Karya tulisnya ialah Fiqus as-Sunnah (Fikih Berdasarkan Sunnah Nabi), al-‘Aqa’id al-Islamiyyah (Akidah Islam), Da’wah Islam, Islamuna (Keislaman Kita), Anasir al-Quwwah fi al-Islam (Unsur-Unsur Dinamika dalam Islam), Baqah az-Zahar (Karangan Bunga), Al-Yahud fi al-Qur’an (Yahudi dalam al-Qur’an), Masadir at-Tasyri al-Islami (Sumber-Sumber Syariat Islam), dan banyak lainnya.
Yang paling populer karyanya adalah Fiqh As-Sunnah. Buku ini telah diterjemahkan ke dalam bahasa Indonesia, Inggris, Prancis, Urdu, Turki, Libanon, Arab Saudi, Melayu. Buku Fiqh As-Sunnah mempunyai pengaruh yang luas di Dunia Islam. Syekh Nasiruddin al-Bani memandangnya sebagai buku terbaik dari segi sistematika penulisan dan bahasa. Meskipun ia keritik sejumlah Hadisnya, ia tetap menganjurkan orang untuk mengambil manfaat dari buku itu.
Prof. Dr. Yusuf Al-Qaradhwi juga mengakui keutamaan buku ini. Menurutnya buku Fiqih As-Sunnah karya Sayid Sabiq memberikan pengaruh besar baginya. Di Indonesia, buku ini termasuk silabus UIN dan perguruan tinggi Islam swasta lainnya. Buku ini juga menjadi salah satu rujukan Komisi Fatwa MUI, Kompilasi Hukum Islam dan para penceramah.
Syekh Sayid Sabiq menolak paham bahwa pintu Ijtihad tertutup. Menurutnya, ijtihad selamanya perlu dilakukan untuk mengantisipasi perkembangan zaman. Taklid hanya penghalang bagi kemajuan akal. Dalam menetapkan hukum Sayyid Sabiq senantiasa merujuk langsung kepada Alquran dan sunnah nabi tanpa terikat kepada mazhab tertentu.
Namun demikian, Ia bersikap terbuka terhadap pendapat lain sehingga tak jarang ia mengemukakan pendapat ulama dengan dalilnya tanpa melakukan Tarjih. Lebih dari itu, menurutnya setiap orang boleh memilih pendapat dan pemahaman yang lebih mudah dan ringan bagi dirinya.
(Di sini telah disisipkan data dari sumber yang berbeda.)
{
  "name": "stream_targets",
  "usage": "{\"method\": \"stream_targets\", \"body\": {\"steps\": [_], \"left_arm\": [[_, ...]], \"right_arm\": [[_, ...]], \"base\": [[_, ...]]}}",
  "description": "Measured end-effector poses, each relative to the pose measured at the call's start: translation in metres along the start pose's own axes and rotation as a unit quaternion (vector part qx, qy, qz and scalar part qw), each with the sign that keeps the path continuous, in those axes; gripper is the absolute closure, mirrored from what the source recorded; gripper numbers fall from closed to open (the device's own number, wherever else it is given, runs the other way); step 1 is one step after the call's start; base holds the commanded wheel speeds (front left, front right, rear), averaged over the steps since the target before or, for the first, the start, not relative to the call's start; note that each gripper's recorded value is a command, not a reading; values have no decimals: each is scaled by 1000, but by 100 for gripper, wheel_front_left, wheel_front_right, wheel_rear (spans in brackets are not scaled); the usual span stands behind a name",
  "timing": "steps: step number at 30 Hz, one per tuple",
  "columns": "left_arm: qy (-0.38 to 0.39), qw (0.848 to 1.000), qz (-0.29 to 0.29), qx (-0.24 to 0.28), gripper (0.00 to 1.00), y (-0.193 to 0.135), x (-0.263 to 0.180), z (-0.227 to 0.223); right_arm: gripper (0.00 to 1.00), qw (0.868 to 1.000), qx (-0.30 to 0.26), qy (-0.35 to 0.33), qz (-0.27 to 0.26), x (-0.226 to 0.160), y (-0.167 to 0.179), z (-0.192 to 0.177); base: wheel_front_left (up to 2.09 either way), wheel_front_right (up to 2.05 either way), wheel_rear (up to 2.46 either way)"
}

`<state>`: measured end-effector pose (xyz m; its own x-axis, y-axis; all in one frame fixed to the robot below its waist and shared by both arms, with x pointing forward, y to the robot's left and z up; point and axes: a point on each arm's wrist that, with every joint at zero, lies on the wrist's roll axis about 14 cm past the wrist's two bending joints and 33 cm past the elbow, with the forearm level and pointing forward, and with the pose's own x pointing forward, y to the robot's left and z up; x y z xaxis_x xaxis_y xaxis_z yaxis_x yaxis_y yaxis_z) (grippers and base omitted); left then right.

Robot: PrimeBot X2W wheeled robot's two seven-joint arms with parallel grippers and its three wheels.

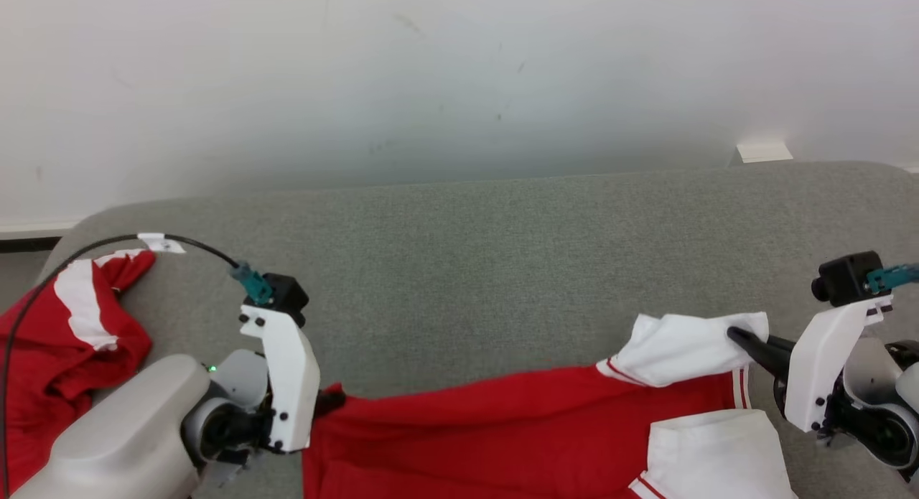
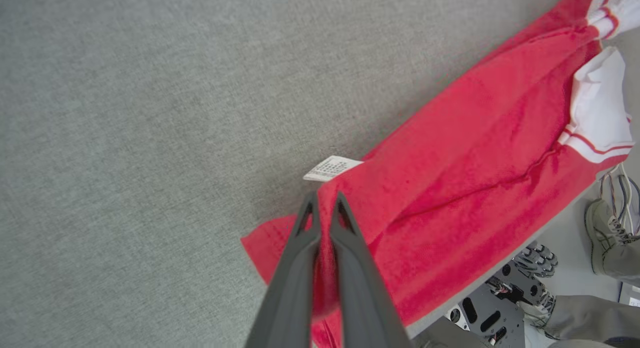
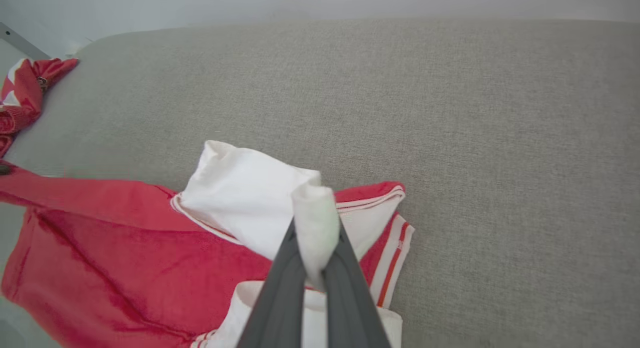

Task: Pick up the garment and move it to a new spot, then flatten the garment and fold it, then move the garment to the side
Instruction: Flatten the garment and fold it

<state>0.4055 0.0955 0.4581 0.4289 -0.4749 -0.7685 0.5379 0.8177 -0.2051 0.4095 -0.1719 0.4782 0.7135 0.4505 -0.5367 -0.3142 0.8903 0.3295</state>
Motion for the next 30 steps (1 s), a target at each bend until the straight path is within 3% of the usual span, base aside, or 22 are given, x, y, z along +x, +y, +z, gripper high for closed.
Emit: {"method": "stream_targets", "body": {"steps": [16, 17, 18, 19, 20, 21, 22, 23, 30], "left_arm": [[69, 998, -2, 5, 100, -1, 2, -40], [71, 997, -2, 4, 100, -1, 3, -42], [75, 997, -4, 5, 100, -2, 3, -44], [78, 997, -5, 5, 96, -3, 4, -47], [83, 997, -6, 5, 82, -5, 5, -49], [86, 996, -7, 5, 59, -5, 5, -51], [89, 996, -6, 5, 2, -5, 5, -53], [92, 996, -5, 4, 0, -4, 5, -54], [82, 997, 0, 5, 0, -5, -1, -50]], "right_arm": [[100, 992, 36, 119, 10, -30, -1, -72], [97, 991, 38, 126, 10, -30, 0, -76], [87, 990, 39, 134, 11, -31, 0, -80], [80, 989, 42, 141, 13, -32, 1, -84], [52, 988, 44, 150, 15, -33, 3, -88], [35, 986, 46, 157, 18, -34, 5, -92], [35, 986, 46, 161, 19, -34, 5, -94], [0, 985, 46, 165, 20, -35, 6, -96], [0, 980, 55, 188, 23, -50, 6, -105]], "base": [[0, 0, 0], [0, 0, 0], [0, 0, 0], [0, 0, 0], [0, 0, 0], [0, 0, 0], [0, 0, 0], [0, 0, 0], [0, 0, 0]]}}
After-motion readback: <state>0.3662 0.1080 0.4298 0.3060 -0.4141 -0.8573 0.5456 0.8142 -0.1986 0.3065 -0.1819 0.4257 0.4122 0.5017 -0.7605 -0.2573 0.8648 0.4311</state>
Pada tahun 1409 H/1989, Sayid Sabiq mendapat penghargaan Nut al-Imtiyaz min at-Tabaqah al-Ula (Surat Penghargaan Tertinggi Para Ulama) dari Mesir. Kemudian bersama sejumlah Ulama termasuk Prof. Yusuf al-Qardhawi, ia dianugrahi Hadiah King Faisal Award oleh Yayasan Raja Faisal di Ibukota Riyadh, Arab Saudi.